HOW TO COMPLETE THIS TASK:
Using the records underneath, tally the lines where the word "span" appears and please give only the count.

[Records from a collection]
------------------------------
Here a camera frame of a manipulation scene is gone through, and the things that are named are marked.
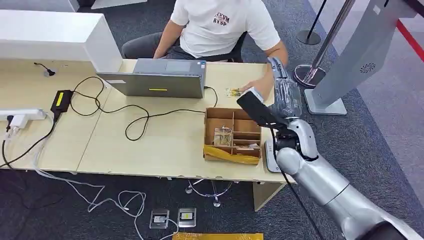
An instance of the yellow object on floor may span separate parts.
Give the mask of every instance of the yellow object on floor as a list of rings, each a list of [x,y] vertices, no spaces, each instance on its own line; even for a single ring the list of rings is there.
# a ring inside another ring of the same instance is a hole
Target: yellow object on floor
[[[172,240],[264,240],[263,233],[189,233],[179,232]]]
[[[259,157],[255,157],[255,156],[232,155],[224,150],[218,149],[213,146],[207,146],[207,145],[203,147],[203,153],[205,155],[209,155],[219,159],[228,160],[228,161],[239,163],[239,164],[257,165],[260,159]]]

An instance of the gray pants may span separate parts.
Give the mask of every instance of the gray pants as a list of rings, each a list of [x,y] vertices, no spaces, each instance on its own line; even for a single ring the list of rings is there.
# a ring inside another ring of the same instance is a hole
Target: gray pants
[[[126,59],[152,59],[161,40],[162,32],[152,33],[130,41],[122,46],[122,53]],[[178,39],[166,52],[163,59],[196,59],[180,47]]]

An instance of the yellow tape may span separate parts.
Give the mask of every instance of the yellow tape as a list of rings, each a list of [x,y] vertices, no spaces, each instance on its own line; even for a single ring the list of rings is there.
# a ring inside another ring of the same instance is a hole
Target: yellow tape
[[[64,92],[61,92],[60,94],[59,94],[59,98],[57,99],[57,102],[56,102],[56,107],[59,107],[60,105],[61,105],[61,102],[62,102],[62,98],[64,97]]]
[[[149,88],[150,91],[168,91],[168,89],[165,88]]]
[[[239,164],[252,164],[257,165],[259,163],[260,158],[255,156],[248,155],[231,155],[228,152],[221,150],[219,148],[213,146],[203,146],[203,153],[205,155],[209,155],[215,158],[228,160],[231,162],[239,163]]]
[[[189,233],[179,232],[172,240],[264,240],[263,233]]]

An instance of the white shelf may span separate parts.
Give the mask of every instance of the white shelf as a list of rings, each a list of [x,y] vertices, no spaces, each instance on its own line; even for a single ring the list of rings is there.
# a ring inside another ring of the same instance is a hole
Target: white shelf
[[[128,4],[145,3],[147,0],[95,0],[91,9],[110,8]]]
[[[122,56],[100,13],[0,10],[0,58],[91,62],[117,72]]]

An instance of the red stripe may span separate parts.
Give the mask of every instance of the red stripe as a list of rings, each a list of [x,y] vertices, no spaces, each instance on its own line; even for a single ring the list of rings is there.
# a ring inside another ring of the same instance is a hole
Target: red stripe
[[[409,45],[412,47],[412,49],[416,52],[418,57],[424,62],[424,50],[423,50],[423,48],[418,44],[418,42],[411,35],[411,33],[407,30],[407,28],[404,26],[404,24],[400,20],[397,20],[396,27],[397,27],[397,29],[399,29],[399,32],[403,35],[403,37],[406,39],[406,41],[409,43]]]
------------------------------
TASK ANSWER:
5